Samuel infatti è morto, è questo il passo d’avvio del romanzo, la sua morte avvenuta forse per deliberato suicidio, forse per una tragica fatalità (l’auto che guidava è finita a forte velocità contro un albero), e tutto quel che resta, allo scrittore (che è anche uno dei personaggi della storia, la cui voce si unisce alle altre), all’amico e coinquilino che si sforza di dipingerlo nel modo più onesto e oggettivo possibile, all’ex fidanzata cui non è stata sufficiente una storia d’amore che sembrava destinata a non appassire mai, a vivere indefinitamente nella perfezione intatta del primo giorno, all’amica artista che potrebbe essere stata l’amore taciuto di Samuel, magari il suo rimpianto più grande, e non ultimo alla madre e alla famiglia di Samuel, che sembrano accorgersi di lui quando è ormai troppo tardi, non sono che cumuli di parole capaci solo di sotterrare le une le altre, come le palate di terra che si gettano sulla bara calata nella fossa, finché tra la bara e la superficie su cui i vivi continueranno a camminare non si stata eretta la necessaria barriera di sicurezza.
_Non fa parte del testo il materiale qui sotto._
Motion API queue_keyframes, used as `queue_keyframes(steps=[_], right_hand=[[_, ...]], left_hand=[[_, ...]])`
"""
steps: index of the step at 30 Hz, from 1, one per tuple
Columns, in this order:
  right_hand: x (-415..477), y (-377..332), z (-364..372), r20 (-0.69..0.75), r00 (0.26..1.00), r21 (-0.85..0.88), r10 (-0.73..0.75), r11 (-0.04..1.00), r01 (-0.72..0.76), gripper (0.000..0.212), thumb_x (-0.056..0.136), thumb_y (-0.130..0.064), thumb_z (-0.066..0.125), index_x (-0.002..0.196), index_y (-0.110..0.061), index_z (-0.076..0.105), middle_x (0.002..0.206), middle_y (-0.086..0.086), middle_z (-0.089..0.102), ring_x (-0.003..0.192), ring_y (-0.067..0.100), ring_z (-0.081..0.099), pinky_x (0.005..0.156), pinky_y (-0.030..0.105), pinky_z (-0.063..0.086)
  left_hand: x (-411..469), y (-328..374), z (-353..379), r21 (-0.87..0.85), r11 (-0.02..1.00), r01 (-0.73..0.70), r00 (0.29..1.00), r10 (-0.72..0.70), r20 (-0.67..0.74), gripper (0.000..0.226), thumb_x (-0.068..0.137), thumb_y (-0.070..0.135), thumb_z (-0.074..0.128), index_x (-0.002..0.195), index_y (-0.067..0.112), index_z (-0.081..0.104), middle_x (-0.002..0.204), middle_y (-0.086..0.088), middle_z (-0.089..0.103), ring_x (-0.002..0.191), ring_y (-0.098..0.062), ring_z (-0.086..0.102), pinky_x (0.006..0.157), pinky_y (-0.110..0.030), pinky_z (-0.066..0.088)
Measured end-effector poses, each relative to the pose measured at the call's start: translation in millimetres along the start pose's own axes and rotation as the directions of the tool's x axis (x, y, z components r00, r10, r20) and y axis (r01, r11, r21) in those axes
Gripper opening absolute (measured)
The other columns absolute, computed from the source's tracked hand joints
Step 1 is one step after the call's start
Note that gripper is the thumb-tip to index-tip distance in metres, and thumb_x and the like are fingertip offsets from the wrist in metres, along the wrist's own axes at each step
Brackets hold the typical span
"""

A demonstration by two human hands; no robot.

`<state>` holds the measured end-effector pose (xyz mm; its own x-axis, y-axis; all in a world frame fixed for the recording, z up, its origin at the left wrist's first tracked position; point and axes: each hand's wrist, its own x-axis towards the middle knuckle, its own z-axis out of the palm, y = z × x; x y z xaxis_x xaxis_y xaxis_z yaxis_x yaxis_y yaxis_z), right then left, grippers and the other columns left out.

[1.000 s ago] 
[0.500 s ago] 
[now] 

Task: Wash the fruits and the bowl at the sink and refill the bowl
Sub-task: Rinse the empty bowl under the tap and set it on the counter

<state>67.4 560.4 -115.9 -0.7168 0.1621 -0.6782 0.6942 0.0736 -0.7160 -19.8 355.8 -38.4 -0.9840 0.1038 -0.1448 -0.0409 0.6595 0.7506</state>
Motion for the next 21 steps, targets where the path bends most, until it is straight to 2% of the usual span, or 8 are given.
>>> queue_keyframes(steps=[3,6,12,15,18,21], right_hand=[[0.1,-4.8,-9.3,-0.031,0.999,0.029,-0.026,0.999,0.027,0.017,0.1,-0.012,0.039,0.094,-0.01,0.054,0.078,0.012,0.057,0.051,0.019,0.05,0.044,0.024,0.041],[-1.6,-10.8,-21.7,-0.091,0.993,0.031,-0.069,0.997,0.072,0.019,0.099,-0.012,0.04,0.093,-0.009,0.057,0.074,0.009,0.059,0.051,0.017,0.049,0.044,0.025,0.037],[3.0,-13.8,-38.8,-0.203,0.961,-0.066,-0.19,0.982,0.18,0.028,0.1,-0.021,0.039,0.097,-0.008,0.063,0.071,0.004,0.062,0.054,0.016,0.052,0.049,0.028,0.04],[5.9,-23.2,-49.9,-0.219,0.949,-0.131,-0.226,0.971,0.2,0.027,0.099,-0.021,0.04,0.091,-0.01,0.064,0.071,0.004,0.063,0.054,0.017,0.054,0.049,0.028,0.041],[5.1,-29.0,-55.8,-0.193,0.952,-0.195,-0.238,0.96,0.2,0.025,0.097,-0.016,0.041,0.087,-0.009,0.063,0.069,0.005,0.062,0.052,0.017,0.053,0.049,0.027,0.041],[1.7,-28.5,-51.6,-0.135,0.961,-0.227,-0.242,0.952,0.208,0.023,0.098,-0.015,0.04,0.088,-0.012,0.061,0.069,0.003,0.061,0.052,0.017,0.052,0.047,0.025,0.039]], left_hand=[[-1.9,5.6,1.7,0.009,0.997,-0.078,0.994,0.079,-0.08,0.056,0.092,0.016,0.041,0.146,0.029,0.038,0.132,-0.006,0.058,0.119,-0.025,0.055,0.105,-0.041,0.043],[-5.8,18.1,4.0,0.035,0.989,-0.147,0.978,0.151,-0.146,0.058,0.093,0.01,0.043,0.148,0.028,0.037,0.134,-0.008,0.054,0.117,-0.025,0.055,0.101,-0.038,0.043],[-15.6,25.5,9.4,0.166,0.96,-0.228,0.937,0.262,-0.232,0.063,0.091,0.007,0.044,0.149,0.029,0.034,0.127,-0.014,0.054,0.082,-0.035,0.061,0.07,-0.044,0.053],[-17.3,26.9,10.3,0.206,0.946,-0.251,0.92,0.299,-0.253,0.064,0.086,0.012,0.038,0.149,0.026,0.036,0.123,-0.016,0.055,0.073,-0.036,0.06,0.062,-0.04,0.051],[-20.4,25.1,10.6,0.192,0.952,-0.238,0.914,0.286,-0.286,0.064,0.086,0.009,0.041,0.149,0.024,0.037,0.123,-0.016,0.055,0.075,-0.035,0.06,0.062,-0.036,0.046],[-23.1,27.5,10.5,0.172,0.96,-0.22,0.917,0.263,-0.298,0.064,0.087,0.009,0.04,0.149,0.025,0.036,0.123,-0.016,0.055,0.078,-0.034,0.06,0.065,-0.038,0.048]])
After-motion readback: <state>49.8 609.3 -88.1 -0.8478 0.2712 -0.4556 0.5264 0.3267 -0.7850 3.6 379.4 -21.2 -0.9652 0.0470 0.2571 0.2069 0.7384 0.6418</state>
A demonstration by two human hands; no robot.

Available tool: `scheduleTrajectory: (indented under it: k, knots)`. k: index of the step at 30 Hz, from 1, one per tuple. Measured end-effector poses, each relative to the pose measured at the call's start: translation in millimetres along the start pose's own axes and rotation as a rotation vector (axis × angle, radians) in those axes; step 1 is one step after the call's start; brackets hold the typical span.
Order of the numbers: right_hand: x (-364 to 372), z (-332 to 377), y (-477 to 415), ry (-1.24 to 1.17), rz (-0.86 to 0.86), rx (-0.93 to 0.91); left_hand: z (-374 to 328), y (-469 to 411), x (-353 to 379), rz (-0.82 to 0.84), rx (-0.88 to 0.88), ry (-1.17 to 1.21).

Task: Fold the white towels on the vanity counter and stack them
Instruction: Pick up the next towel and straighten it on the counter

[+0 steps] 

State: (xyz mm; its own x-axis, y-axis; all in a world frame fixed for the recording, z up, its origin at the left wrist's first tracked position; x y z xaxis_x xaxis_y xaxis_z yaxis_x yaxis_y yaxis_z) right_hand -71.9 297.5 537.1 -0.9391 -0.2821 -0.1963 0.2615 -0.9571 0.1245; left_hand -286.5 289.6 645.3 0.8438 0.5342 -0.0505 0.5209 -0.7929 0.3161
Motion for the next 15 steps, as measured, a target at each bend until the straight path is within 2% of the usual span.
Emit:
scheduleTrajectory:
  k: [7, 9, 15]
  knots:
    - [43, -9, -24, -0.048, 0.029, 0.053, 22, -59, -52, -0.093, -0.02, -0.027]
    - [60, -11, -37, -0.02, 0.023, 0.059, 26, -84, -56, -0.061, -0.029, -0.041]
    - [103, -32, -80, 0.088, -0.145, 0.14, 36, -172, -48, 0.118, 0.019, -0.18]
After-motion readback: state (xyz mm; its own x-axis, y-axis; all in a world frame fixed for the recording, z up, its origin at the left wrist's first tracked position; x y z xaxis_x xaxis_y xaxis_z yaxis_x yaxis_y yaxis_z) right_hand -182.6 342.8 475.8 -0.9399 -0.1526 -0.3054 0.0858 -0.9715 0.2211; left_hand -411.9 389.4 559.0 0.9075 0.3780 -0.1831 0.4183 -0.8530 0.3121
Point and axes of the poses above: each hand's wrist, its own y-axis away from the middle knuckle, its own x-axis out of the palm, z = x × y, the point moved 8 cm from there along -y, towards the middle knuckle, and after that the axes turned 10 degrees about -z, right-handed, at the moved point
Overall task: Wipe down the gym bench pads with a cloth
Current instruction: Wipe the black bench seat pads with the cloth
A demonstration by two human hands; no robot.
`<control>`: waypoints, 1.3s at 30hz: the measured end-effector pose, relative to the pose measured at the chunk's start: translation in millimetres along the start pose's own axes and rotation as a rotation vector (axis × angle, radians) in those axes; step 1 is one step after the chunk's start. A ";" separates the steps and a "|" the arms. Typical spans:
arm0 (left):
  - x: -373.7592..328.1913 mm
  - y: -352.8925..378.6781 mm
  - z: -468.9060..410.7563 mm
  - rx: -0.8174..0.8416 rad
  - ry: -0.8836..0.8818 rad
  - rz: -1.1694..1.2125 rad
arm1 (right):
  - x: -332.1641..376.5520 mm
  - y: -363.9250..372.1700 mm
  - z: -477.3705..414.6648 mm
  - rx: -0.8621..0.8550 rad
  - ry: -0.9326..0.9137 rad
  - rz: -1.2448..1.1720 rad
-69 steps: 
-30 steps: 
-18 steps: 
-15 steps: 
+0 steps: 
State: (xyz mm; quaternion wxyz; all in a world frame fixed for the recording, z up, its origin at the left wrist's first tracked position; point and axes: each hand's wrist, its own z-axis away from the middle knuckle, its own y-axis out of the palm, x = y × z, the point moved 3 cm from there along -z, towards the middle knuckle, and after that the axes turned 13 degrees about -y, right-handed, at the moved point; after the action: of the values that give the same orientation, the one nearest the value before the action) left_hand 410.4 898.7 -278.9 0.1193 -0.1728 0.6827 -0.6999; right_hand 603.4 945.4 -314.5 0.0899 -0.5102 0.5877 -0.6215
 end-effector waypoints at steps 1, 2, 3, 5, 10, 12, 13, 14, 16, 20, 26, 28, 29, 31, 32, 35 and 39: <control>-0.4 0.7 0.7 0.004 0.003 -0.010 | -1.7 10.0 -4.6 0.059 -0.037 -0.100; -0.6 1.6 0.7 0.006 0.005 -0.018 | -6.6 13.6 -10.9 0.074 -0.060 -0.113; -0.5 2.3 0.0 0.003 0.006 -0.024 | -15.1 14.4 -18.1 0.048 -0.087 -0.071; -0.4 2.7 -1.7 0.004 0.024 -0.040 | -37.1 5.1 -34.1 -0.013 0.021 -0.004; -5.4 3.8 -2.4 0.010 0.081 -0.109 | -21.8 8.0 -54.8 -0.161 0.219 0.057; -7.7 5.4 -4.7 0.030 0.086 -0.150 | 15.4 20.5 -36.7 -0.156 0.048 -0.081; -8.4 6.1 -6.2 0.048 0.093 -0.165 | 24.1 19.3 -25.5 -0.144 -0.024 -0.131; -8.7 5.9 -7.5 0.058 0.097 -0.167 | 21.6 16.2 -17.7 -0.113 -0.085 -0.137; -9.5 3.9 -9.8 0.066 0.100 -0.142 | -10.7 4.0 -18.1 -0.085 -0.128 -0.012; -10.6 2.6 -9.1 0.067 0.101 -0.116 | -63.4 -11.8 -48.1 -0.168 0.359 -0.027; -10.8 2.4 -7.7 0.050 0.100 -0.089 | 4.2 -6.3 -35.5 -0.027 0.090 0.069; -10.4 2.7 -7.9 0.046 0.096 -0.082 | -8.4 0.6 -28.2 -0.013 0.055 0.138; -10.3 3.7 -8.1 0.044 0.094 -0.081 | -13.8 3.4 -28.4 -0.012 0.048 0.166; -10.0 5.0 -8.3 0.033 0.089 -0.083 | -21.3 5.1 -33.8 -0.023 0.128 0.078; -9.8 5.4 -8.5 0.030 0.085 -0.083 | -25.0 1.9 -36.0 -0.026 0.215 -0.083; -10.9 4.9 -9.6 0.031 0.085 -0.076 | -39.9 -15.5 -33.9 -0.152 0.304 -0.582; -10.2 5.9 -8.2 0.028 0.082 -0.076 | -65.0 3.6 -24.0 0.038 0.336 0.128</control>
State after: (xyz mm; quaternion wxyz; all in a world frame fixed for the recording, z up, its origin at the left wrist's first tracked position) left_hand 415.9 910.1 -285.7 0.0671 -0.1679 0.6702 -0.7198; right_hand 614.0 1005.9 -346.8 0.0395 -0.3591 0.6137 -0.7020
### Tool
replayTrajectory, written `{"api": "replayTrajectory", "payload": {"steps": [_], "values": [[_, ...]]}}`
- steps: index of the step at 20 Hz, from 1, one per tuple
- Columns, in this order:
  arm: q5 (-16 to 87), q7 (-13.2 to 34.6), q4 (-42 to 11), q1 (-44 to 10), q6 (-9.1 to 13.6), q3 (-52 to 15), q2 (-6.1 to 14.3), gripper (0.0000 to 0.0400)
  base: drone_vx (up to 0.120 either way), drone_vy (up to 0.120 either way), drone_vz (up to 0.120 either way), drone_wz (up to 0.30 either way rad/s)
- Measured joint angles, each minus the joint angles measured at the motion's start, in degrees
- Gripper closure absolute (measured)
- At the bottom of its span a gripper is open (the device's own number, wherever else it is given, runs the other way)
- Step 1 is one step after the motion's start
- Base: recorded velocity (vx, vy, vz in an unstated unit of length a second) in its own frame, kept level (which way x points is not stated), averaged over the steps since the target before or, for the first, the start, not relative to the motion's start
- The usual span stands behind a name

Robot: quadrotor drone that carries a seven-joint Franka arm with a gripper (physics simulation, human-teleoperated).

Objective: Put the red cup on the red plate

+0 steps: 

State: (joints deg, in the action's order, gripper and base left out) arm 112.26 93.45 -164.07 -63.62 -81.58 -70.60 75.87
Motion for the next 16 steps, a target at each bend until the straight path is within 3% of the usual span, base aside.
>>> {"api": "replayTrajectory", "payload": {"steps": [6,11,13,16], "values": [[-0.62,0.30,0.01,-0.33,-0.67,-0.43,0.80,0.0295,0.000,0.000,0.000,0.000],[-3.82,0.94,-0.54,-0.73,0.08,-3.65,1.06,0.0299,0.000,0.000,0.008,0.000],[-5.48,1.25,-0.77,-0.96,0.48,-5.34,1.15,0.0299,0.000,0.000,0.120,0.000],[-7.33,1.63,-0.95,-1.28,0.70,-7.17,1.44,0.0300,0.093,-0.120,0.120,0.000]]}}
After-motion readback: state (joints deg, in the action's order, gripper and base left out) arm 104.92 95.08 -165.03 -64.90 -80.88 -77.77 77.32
Opera dal significato volutamente complesso, labirintica (ma non certo ardua quanto a lettura) nella costruzione, vivificata da una prosa potente, spietata per chiarezza e radicalità, dove la sola che conti davvero è restituire, nella loro nudità non importa quanto spaventosa, tutte le verità che si possono raggiungere, che il linguaggio, se può dire, ha l’assoluto dovere di dire, Tutto quello che non ricordo è un romanzo che si legge d’un fiato, limpido e coraggioso, la cui trama è una tela di ragno, una prigione da cui non si può fuggire, un infittirsi di domande per le quali non c’è risposta ma che la vita, qualsiasi vita, impone, e che vanno guardate negli occhi.

Eccovi l’incipit.

La testa del vicino sbuca da dietro la siepe e mi chiede chi sono e cosa ci faccio lì.